Problem description: Please filter the listing below and copy out the lines that hold "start".
=-=-=
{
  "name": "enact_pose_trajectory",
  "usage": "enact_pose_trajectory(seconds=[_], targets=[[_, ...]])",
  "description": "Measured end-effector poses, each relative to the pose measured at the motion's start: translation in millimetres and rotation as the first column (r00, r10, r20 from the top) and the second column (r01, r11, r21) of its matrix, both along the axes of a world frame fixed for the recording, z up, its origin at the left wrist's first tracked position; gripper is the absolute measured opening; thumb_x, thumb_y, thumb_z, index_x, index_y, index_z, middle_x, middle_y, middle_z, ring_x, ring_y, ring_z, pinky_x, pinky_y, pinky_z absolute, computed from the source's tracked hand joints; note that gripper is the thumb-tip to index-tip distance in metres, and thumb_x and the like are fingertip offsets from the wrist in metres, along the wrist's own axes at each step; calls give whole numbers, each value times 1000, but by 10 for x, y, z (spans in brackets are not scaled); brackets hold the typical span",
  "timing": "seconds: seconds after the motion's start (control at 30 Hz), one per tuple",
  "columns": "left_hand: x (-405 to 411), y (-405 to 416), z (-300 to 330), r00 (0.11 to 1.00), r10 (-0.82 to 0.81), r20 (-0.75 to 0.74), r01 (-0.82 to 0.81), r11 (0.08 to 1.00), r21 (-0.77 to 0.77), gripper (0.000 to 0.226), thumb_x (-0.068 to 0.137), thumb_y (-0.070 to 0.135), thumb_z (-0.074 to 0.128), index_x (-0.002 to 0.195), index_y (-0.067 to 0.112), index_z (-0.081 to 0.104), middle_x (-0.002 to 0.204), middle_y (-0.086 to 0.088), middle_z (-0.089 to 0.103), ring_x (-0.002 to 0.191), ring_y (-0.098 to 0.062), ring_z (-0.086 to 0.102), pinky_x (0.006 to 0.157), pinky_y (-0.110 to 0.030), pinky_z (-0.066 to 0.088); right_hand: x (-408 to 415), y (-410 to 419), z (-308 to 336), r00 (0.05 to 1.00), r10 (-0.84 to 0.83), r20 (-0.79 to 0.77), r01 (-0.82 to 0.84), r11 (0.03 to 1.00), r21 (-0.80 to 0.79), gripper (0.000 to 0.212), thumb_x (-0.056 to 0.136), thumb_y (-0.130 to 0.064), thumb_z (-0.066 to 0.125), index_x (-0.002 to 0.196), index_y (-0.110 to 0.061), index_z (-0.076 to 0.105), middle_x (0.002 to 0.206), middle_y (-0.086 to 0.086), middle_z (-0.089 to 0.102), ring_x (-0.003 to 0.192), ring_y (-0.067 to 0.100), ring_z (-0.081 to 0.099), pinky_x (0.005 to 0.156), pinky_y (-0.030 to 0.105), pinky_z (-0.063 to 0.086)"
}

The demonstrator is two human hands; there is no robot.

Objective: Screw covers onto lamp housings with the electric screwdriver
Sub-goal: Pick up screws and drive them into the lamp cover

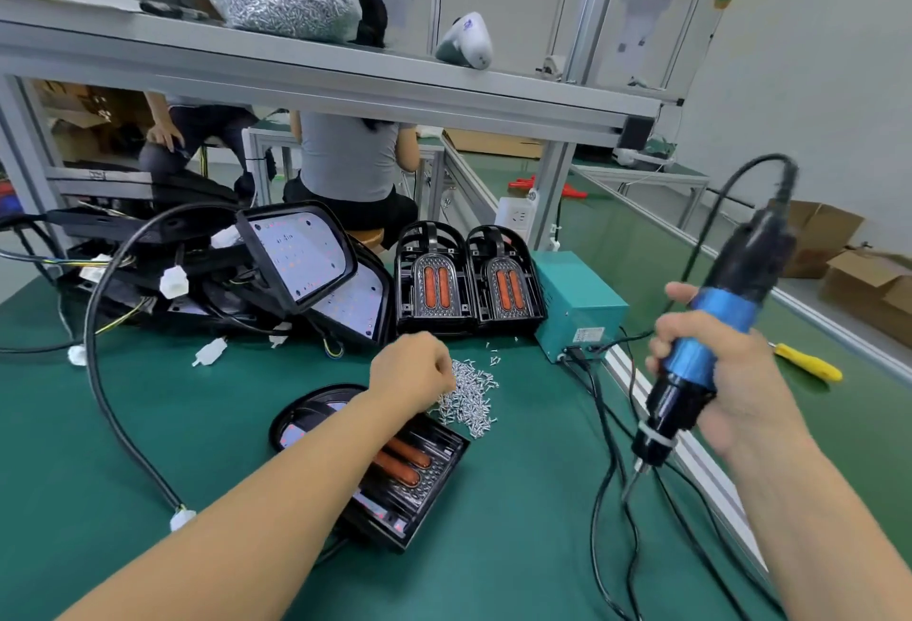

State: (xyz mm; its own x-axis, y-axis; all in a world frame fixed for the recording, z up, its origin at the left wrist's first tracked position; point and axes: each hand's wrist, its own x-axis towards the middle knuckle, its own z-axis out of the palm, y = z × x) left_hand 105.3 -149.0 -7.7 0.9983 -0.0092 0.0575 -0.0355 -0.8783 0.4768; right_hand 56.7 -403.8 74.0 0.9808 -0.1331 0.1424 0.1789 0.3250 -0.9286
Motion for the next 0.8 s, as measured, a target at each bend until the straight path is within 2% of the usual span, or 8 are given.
enact_pose_trajectory(seconds=[0.07, 0.13, 0.17, 0.27, 0.37, 0.43, 0.53, 0.8], targets=[[-86, 62, 114, 1000, 22, -15, -26, 921, -388, 10, 82, 9, 65, 76, 13, 71, 66, 1, 68, 62, -15, 64, 61, -27, 53, -64, 38, 103, 996, -69, 57, 61, 989, 132, 26, 83, 7, 53, 96, -14, 60, 56, -2, 52, 46, 11, 49, 49, 20, 48], [-245, 134, 199, 997, 20, -77, -70, 667, -742, 8, 81, 2, 68, 75, 7, 68, 67, -8, 70, 56, -14, 63, 53, -23, 52, -131, 71, 156, 991, -111, 80, 87, 962, 260, 20, 87, 1, 51, 94, -17, 58, 58, -5, 52, 48, 8, 49, 53, 18, 48], [-334, 170, 222, 994, 8, -105, -93, 527, -844, 5, 81, 0, 69, 79, 5, 67, 70, -10, 72, 56, -13, 64, 52, -21, 51, -164, 91, 163, 988, -122, 92, 87, 944, 320, 18, 88, -1, 51, 93, -17, 58, 59, -6, 51, 49, 7, 49, 54, 17, 48], [-584, 255, 250, 987, -29, -156, -147, 204, -968, 15, 82, -2, 67, 96, 1, 66, 84, -14, 74, 64, -15, 68, 55, -20, 53, -251, 210, 172, 978, -150, 147, 71, 895, 441, 18, 88, -5, 51, 95, -19, 60, 62, -7, 50, 52, 6, 48, 57, 17, 47], [-812, 304, 246, 987, -68, -146, -145, 22, -989, 27, 73, 2, 67, 100, -1, 66, 89, -15, 73, 67, -16, 69, 56, -21, 54, -306, 426, 212, 963, -156, 221, 28, 870, 492, 21, 83, -6, 52, 98, -20, 59, 62, -8, 49, 53, 6, 47, 59, 18, 45], [-949, 319, 244, 988, -83, -128, -131, -35, -991, 32, 68, 6, 68, 99, -2, 66, 88, -15, 73, 66, -16, 69, 55, -21, 54, -320, 592, 238, 954, -149, 260, -7, 857, 516, 22, 81, -8, 53, 98, -20, 58, 62, -8, 49, 52, 6, 47, 59, 19, 44], [-1089, 309, 256, 991, -81, -107, -110, -36, -993, 31, 69, 9, 68, 98, -2, 64, 82, -15, 71, 63, -17, 67, 54, -22, 54, -338, 809, 269, 947, -133, 292, -51, 836, 547, 20, 81, -10, 52, 97, -20, 57, 60, -9, 48, 51, 6, 45, 57, 19, 43], [-1320, 280, 281, 997, -78, -29, -34, -72, -997, 9, 70, 15, 68, 75, 12, 74, 76, -8, 68, 60, -11, 59, 50, -23, 52, -449, 1199, 377, 938, -72, 340, -152, 795, 587, 18, 74, -13, 54, 90, -20, 57, 56, -8, 48, 46, 6, 45, 52, 19, 43]])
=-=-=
Your solution:
  "description": "Measured end-effector poses, each relative to the pose measured at the motion's start: translation in millimetres and rotation as the first column (r00, r10, r20 from the top) and the second column (r01, r11, r21) of its matrix, both along the axes of a world frame fixed for the recording, z up, its origin at the left wrist's first tracked position; gripper is the absolute measured opening; thumb_x, thumb_y, thumb_z, index_x, index_y, index_z, middle_x, middle_y, middle_z, ring_x, ring_y, ring_z, pinky_x, pinky_y, pinky_z absolute, computed from the source's tracked hand joints; note that gripper is the thumb-tip to index-tip distance in metres, and thumb_x and the like are fingertip offsets from the wrist in metres, along the wrist's own axes at each step; calls give whole numbers, each value times 1000, but by 10 for x, y, z (spans in brackets are not scaled); brackets hold the typical span",
  "timing": "seconds: seconds after the motion's start (control at 30 Hz), one per tuple",

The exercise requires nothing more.